Tim Macindoe finds a sympathetic audience for his stump speech on getting rates back under control.
But what are their proposals? Macindoe and McDonald bring up speed bumps, which are mostly funded by NZTA, and represent an infinitesimally small part of the council’s capital budget. Thomson talks about bringing services, including rubbish collection, in-house. The most popular idea is reviewing the council’s procurement practices.
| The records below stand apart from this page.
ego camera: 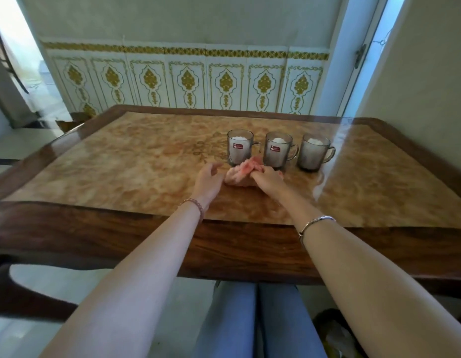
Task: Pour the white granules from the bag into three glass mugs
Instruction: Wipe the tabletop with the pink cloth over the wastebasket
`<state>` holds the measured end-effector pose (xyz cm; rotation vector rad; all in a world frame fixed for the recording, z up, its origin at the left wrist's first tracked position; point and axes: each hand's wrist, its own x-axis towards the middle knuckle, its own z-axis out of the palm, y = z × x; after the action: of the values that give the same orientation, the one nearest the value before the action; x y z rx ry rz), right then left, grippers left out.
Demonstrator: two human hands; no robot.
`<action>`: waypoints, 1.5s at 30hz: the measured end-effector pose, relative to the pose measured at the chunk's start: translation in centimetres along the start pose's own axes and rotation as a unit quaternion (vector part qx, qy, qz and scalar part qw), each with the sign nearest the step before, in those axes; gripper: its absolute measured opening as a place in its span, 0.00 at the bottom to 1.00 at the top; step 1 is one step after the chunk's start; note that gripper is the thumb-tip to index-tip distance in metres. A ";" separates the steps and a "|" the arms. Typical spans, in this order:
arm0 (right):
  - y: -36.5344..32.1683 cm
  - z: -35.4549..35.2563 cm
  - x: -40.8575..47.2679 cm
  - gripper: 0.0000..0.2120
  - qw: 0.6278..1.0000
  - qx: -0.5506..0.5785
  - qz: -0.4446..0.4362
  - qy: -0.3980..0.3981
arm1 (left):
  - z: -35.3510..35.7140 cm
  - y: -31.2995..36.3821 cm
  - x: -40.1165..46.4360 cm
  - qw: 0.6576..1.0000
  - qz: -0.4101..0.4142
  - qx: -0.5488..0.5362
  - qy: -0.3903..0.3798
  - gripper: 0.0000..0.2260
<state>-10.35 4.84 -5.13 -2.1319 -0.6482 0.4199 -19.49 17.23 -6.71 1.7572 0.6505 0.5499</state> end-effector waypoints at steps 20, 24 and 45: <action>7.5 -9.0 -6.9 0.09 0.999 0.029 0.016 0.043 | 5.1 1.1 -2.6 0.999 0.021 0.044 -0.018 0.12; 8.4 -10.9 -6.5 0.09 0.995 0.074 0.056 0.031 | 7.3 1.8 -3.2 0.997 0.029 0.037 -0.060 0.14; 5.9 -9.5 -1.3 0.19 0.995 0.060 0.053 0.066 | 11.9 2.1 0.1 0.992 0.085 0.080 -0.038 0.11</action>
<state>-4.86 -4.93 -4.22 -2.0645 -0.4248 0.3629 -11.24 8.44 -7.80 1.9878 0.5060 0.5553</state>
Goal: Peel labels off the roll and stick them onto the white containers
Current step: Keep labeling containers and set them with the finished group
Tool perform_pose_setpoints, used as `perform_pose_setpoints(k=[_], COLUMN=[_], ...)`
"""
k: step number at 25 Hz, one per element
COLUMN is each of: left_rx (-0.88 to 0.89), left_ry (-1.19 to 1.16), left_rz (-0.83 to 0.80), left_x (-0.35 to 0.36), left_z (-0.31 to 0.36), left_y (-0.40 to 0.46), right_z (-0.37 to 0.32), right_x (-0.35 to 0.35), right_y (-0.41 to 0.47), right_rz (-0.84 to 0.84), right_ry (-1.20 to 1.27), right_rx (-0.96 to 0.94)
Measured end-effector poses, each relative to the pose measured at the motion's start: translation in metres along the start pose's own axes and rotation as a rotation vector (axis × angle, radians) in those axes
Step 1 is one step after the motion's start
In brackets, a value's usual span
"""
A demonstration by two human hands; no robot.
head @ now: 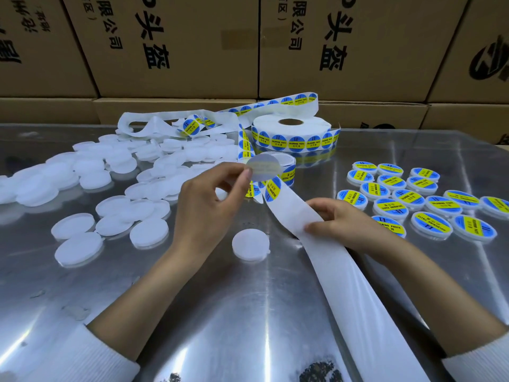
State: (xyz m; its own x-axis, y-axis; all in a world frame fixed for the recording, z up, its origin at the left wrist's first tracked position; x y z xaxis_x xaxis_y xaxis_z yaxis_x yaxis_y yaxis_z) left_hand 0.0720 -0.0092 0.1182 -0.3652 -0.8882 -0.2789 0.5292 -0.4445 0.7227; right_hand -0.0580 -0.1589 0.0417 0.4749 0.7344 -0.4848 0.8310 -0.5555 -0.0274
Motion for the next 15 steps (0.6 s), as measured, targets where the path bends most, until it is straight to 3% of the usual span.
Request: perform_pose_setpoints(k=[7,15], left_rx=[0.022,0.075], left_ry=[0.022,0.034], left_rz=[-0.211,-0.265], left_x=[0.027,0.034], left_z=[0.000,0.004], left_y=[-0.009,-0.012], right_z=[-0.002,-0.030], right_x=[-0.016,0.022], right_y=[0.000,-0.004], right_rz=[0.214,-0.125], right_ry=[0.261,0.284], right_rx=[-0.020,-0.165])
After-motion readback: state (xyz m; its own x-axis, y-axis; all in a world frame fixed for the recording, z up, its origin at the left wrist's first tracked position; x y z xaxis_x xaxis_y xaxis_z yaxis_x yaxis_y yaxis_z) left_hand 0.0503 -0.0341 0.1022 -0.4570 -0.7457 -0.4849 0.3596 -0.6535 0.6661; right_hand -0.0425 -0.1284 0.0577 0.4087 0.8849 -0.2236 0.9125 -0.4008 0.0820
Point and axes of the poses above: each hand's wrist, its own y-axis towards the middle knuckle, its own x-axis out of the palm, z = x × y, the point moved 10 cm from there along y, towards the middle knuckle, and after that the axes turned 1 degree about z, right-handed, at the moved point
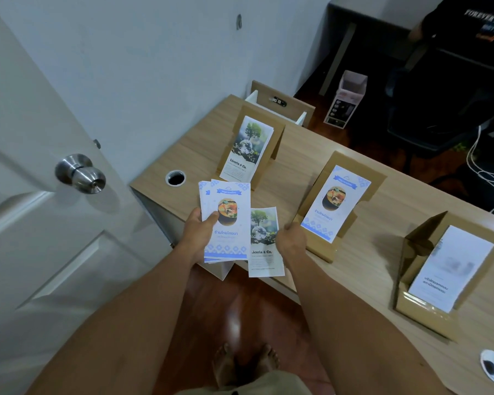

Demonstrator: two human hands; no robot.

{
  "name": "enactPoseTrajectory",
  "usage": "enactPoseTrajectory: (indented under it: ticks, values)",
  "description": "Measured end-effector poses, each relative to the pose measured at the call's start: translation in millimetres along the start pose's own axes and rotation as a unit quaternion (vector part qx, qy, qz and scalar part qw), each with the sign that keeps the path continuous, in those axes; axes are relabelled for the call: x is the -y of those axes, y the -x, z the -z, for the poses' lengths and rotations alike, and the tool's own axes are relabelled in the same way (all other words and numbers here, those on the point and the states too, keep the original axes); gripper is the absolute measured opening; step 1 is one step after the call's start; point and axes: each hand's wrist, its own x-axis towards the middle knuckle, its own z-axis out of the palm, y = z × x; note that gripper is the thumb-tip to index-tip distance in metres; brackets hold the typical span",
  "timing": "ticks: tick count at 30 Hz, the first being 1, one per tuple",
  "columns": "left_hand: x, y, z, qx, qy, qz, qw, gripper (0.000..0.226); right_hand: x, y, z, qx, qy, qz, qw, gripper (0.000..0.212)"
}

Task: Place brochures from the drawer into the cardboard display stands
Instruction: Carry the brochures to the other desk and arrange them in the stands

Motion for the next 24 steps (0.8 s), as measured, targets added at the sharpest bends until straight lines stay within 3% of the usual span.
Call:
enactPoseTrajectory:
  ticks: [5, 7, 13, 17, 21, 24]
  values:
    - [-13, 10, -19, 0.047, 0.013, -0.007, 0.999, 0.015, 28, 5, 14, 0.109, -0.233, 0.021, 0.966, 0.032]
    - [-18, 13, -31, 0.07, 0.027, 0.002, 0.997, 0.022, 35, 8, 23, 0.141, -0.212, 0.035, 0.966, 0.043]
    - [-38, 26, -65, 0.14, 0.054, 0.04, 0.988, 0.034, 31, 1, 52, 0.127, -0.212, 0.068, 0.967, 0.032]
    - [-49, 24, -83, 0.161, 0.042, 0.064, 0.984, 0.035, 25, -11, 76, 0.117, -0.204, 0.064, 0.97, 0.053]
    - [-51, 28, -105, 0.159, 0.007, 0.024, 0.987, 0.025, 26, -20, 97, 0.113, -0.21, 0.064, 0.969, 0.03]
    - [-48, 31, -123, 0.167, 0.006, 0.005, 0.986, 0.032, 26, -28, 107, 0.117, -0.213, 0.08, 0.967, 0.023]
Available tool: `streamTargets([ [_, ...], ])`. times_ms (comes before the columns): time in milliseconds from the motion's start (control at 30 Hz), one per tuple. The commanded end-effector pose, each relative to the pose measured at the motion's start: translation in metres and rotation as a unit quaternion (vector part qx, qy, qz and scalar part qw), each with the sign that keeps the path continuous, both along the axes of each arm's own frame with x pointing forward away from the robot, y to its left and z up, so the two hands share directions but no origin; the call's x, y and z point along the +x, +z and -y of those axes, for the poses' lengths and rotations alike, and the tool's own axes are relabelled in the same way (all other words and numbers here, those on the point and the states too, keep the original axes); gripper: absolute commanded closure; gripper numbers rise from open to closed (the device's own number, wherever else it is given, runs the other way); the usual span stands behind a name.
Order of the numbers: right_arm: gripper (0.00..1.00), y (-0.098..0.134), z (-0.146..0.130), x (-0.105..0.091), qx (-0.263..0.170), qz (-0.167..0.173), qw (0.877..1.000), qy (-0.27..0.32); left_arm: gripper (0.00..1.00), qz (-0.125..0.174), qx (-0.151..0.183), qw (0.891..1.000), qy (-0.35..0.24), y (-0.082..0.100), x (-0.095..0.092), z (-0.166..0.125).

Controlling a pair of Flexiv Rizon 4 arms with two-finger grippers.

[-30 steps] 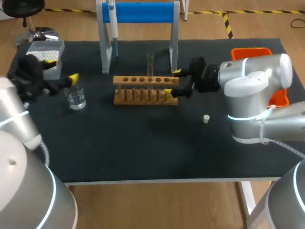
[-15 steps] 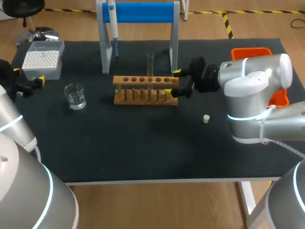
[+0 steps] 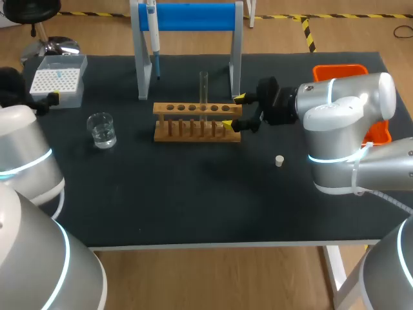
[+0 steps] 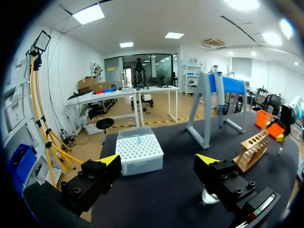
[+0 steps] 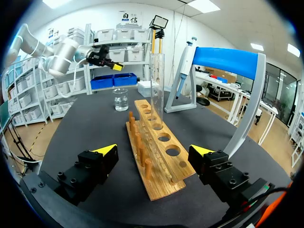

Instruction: Invert the test tube, pick up the pipette, mount the tip to pipette, aspirate from beaker and dispense into the tube, eject the tip, return the pipette, and cap with the stopper.

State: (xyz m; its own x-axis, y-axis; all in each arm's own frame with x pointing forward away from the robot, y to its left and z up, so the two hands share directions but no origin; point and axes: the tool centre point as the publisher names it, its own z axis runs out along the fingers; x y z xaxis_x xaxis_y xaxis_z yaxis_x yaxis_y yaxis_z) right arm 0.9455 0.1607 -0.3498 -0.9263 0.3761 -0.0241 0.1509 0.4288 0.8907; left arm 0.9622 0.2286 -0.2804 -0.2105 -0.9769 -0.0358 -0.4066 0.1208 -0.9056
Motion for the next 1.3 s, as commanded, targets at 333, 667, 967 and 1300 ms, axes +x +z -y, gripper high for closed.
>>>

Even that seems unlikely to make a meaningful dent. Hamilton’s rates increases are almost all going toward core infrastructure. When a minority of councillors, including Macindoe, tried to reduce them last year, instructing the chief executive to make savings that would rise over two years to around $10 million per annum, they were told it would mean shutting a library, reducing road safety education, and turning off the city’s fountains, among a host of other service reductions. Macindoe is vowing not to make cuts to libraries now, and he’ll have to find some outrageously inflated council contracts if he wants to knock rates rises back by even a few percentage points.
Maybe contractors really are taking the council for a ride, and those savings will turn up. But it also seems possible that Hamilton faces a choice between harsh rates rises, and letting poo bubble up in the streets every time it rains. That’s a hard pill to swallow. People are struggling with the cost of living crisis, and these aspiring mayors feel obliged to at least give them hope of relief. They get claps for their cutback commitments, no matter how light on detail some of them may be, then file out to pass round brochures promising to make changes that could well prove impossible.
There’s no way round it, even for the candidates who want the council to keep making investments in things like public transport provision and emissions reduction. Afterward it emerges that Thomson has agreed to meet the night’s protester at a local library on Monday morning. This is a rates election, and if you want to win, you’ve got to talk to the people who are frustrated, even if you think their ire is misdirected.